The current intergovernmental transfer mechanism has reduced the equity gap in education financing, but there is still room for improvement. Brazil has high levels of inequality in education spending across states, and the richest states are the most inefficient. FUNDEB, the main education financing mechanism, has greatly increased education investment by redistributing funds for education within and across states, alleviating interregional inequality by providing poorer states with a federal top-up of resources. However, improvements are still needed. The earmarking in education spending ties education budgets to the ups and downs of the economic cycle, which obliges governments to increase their education spending in times of economic growth, mostly on personnel, making it difficult to retrench in harder economic times. meanwhile, the federal top-up is allocated to poor states, which unfairly benefits rich municipalities in poor states and unfairly penalizes poor municipalities in rich states.

Part of the interstate inequality derives from a constitutional obligation to spend a fixed percentage of revenues on education, which contributes to inefficiency. A large proportion of subnational governments invest more than 25 percent of their total revenues on education, with some spending more than 35 percent (see figure 8.8). Wealthier municipalities and states spend considerably more per student than do poorer areas, and World Bank estimations indicate that up to 40 percent of education expenditure on primary and lower secondary education is inefficient, especially in rich areas in the South, Southeast, and Center-West regions (World Bank 2017).

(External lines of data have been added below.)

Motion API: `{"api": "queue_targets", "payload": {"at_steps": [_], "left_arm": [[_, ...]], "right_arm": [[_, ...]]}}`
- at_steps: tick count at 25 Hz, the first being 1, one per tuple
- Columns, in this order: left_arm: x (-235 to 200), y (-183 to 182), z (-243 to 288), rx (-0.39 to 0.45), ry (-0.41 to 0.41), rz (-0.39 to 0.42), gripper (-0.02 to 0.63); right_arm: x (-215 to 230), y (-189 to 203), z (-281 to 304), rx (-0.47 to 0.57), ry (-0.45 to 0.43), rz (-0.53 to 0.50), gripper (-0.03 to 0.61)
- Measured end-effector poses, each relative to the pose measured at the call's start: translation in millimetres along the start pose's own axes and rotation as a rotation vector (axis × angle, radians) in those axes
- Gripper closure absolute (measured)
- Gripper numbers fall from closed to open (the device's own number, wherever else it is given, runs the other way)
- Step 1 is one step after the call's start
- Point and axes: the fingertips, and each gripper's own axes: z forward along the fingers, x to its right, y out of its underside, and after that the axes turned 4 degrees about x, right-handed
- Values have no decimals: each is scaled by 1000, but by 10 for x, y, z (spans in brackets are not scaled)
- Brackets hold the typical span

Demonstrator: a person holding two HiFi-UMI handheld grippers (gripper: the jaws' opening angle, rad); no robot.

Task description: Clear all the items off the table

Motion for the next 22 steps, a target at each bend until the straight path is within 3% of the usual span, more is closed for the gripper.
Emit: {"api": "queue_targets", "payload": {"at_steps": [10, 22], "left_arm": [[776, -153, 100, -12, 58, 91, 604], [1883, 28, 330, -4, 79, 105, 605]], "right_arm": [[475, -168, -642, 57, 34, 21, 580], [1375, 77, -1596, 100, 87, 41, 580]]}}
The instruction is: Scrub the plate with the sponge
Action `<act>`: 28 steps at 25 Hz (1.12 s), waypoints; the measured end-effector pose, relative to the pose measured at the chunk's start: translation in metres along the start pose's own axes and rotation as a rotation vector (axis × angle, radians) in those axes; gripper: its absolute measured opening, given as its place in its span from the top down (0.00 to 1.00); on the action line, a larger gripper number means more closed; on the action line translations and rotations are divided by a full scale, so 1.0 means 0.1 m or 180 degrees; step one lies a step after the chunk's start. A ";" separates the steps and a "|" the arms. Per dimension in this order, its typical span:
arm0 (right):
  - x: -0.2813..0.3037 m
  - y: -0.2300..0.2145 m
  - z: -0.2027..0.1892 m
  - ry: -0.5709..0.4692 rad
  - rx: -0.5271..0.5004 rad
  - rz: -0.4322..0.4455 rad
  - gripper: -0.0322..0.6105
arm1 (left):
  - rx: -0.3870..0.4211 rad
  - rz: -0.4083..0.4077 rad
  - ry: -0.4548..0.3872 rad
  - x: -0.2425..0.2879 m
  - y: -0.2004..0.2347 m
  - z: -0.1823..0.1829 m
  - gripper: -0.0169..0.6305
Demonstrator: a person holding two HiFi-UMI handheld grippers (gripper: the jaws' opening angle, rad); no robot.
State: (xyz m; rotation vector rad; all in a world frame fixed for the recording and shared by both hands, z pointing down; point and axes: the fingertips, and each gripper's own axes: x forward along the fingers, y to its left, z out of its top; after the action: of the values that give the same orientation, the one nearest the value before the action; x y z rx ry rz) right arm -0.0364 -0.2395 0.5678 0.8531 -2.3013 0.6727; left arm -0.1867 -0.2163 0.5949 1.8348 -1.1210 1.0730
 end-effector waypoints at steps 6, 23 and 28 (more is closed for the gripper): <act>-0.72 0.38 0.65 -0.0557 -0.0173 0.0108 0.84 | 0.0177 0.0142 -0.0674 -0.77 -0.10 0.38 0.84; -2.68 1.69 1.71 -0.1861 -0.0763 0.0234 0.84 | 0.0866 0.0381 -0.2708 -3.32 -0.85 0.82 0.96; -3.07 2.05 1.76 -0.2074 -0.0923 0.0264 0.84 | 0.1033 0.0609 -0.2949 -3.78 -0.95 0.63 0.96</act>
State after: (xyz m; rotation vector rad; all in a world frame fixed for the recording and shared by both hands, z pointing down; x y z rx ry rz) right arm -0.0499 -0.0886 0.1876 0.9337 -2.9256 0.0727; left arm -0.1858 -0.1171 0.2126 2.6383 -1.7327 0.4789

The constitutional earmark is procyclical, which makes it hard for governments to adjust their education budgets. Because this earmark obliges governments to increase education spending in times of economic growth, generally with no planning or focus on results, the increased expenditure is often inefficient. This misallocation of resources is exacerbated by Brazil’s rapid demographic transition to lower fertility rates, which raises public spending and increases its inefficiency.